The root crate module tree is the only supported code path. Older mirrored layouts have been removed so rustdoc and the source tree describe the same architecture.

Re-exports§

pub use crate::app::App;
pub use crate::app::AppBuilder;
pub use crate::app::AppRunner;
pub use crate::app::run_from;
pub use crate::app::run_process;
pub use crate::core::command_policy;

Modules§

api
Test-friendly API adapters and mock implementations. Small public fixtures and helpers for embedding and examples.
app
Main host-facing entrypoints, runtime state, and session types. The app module exists to turn the library pieces into a running program.
cli
Command-line argument types and CLI parsing helpers. The CLI module exists to define the public command-line grammar of osp.
completion
Structured command and pipe completion types. Completion exists to turn a partially typed line plus cursor position into a ranked suggestion set.
config
Layered configuration schema, loading, and resolution. Configuration exists so the app can answer three questions consistently: what keys are legal, which source wins, and what file edits are allowed.
core
Shared command, output, row, and protocol primitives. Core primitives shared across the rest of the crate.
dsl
Canonical pipeline parsing and execution. Canonical document-first pipeline DSL.
guide
Structured help/guide view models and conversions. Structured help and guide payload model.
plugin
External plugin discovery, protocol, and dispatch support. The plugin module exists so external commands can participate in osp without becoming a separate execution model everywhere else in the app.
ports
Service-layer ports used by command execution. Small service-layer ports and helpers.
repl
The REPL module exists to own interactive shell behavior that the ordinary CLI host should not know about.
services
Library-level service entrypoints built on the core ports.
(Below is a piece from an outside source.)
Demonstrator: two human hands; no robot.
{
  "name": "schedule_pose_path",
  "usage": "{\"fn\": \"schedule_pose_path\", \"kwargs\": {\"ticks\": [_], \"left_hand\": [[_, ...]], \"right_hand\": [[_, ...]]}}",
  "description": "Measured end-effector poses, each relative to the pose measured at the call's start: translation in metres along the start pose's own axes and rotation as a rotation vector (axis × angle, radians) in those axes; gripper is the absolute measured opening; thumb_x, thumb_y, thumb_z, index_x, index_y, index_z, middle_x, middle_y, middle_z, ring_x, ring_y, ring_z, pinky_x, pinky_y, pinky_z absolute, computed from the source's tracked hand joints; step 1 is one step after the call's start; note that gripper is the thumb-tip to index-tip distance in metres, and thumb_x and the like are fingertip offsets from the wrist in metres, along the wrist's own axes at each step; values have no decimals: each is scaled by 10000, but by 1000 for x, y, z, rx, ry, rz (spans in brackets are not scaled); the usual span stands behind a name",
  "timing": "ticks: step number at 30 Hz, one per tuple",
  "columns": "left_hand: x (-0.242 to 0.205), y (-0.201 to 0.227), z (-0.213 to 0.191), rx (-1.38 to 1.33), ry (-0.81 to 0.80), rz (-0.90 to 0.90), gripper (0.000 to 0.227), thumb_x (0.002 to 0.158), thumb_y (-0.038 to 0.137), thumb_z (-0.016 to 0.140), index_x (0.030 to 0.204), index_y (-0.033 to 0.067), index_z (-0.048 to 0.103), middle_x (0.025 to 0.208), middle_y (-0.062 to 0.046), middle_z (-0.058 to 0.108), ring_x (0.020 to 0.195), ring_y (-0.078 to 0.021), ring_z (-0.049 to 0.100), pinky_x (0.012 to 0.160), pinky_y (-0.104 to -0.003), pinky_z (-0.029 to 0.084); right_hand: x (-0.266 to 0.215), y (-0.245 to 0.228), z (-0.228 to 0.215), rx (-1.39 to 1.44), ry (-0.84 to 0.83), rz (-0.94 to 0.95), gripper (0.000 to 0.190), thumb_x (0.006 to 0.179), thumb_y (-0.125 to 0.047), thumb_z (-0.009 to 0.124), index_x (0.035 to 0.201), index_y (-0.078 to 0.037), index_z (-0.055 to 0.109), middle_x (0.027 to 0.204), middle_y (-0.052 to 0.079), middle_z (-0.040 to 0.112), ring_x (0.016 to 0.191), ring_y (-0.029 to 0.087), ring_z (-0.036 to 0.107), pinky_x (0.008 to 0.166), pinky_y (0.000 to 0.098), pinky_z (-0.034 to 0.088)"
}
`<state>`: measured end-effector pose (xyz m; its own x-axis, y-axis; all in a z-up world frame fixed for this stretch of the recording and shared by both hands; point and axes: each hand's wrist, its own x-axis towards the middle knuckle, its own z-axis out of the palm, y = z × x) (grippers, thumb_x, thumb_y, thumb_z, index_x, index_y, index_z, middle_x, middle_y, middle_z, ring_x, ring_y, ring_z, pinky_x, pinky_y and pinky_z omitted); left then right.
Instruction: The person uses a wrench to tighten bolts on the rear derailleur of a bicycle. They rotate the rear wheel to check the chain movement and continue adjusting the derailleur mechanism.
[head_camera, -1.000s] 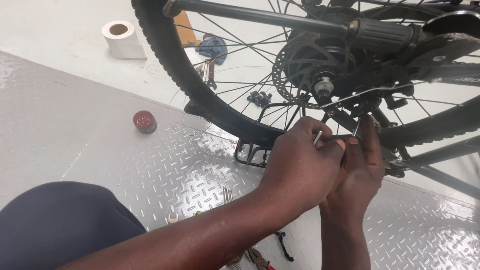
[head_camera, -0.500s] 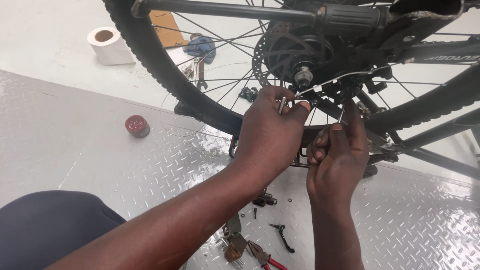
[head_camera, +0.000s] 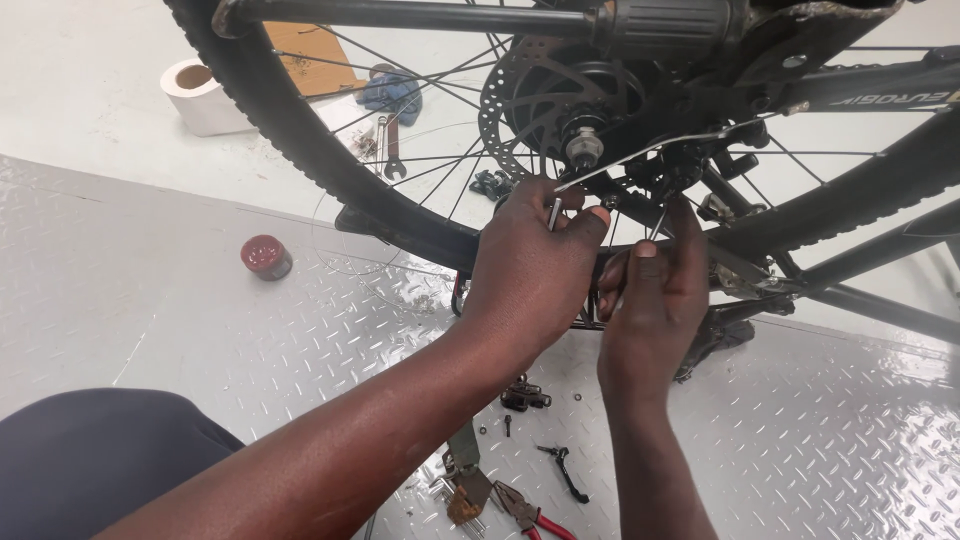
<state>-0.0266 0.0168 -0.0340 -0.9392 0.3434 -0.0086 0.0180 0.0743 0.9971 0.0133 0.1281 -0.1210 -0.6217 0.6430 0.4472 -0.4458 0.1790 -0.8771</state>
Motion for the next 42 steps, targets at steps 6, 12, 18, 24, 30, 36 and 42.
{"fn": "schedule_pose_path", "kwargs": {"ticks": [6,12,18,24,30,36,42], "left_hand": [[5,-2,4,4,-2,19,481,913,206,582,1271,-114,557,939,-221,663,919,-281,713,749,-442,586],[7,0,5,5,-3,-16,487,896,197,582,1275,-108,567,938,-206,658,880,-240,695,731,-410,592],[10,2,8,-18,7,-57,450,883,214,602,1226,-77,601,834,-132,636,817,-226,688,701,-398,576],[16,1,7,10,17,-39,454,893,199,589,1245,-88,598,842,-121,630,830,-247,705,698,-416,586],[19,11,10,62,10,-235,302,892,297,580,1117,115,666,1046,-68,742,868,-227,695,722,-388,520],[22,7,8,84,8,-231,300,889,304,579,1106,122,675,1078,-72,744,962,-250,698,788,-396,524],[21,9,5,51,-20,-267,298,878,280,572,1114,119,657,952,-70,721,750,-217,638,676,-393,481]], "right_hand": [[1,28,4,-100,50,-197,433,1137,-204,418,1543,-61,382,620,67,481,546,126,476,486,216,366],[2,29,6,-91,60,-214,433,1123,-245,426,1507,-45,408,613,50,478,544,112,473,481,216,354],[0,18,1,-31,9,-125,394,1088,-218,530,1439,-74,423,627,14,482,535,74,465,462,186,339],[4,-15,-13,-9,-130,36,401,1038,-268,592,1343,-51,448,602,56,494,430,92,438,367,216,328],[13,-47,-11,-228,-133,268,290,1012,-90,498,1300,-98,472,608,14,455,538,93,456,445,224,325],[26,-55,-23,-141,-176,401,312,998,-123,512,1308,-102,543,614,95,458,400,131,372,360,261,225],[29,-46,-21,-92,-134,353,379,962,-138,538,1334,-62,533,598,61,447,527,132,472,342,239,327]]}}
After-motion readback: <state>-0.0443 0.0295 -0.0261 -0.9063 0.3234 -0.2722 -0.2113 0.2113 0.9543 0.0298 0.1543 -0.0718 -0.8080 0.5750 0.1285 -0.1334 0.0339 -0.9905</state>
Small embeddable service-layer command surface.
ui
Rendering, theming, and structured output helpers. The UI module exists to turn structured output into predictable terminal text, while keeping rendering decisions separate from business logic.

Macros§

row
Builds a Row from literal key/value pairs.

Structs§

NativeCommandCatalogEntry
Public metadata snapshot for one registered native command.
NativeCommandContext
Runtime context passed to native command implementations.
NativeCommandRegistry
Registry of in-process native commands exposed alongside plugin commands.

Enums§

NativeCommandOutcome
Result of executing a native command.

Traits§

NativeCommand
Trait implemented by in-process commands registered alongside plugins.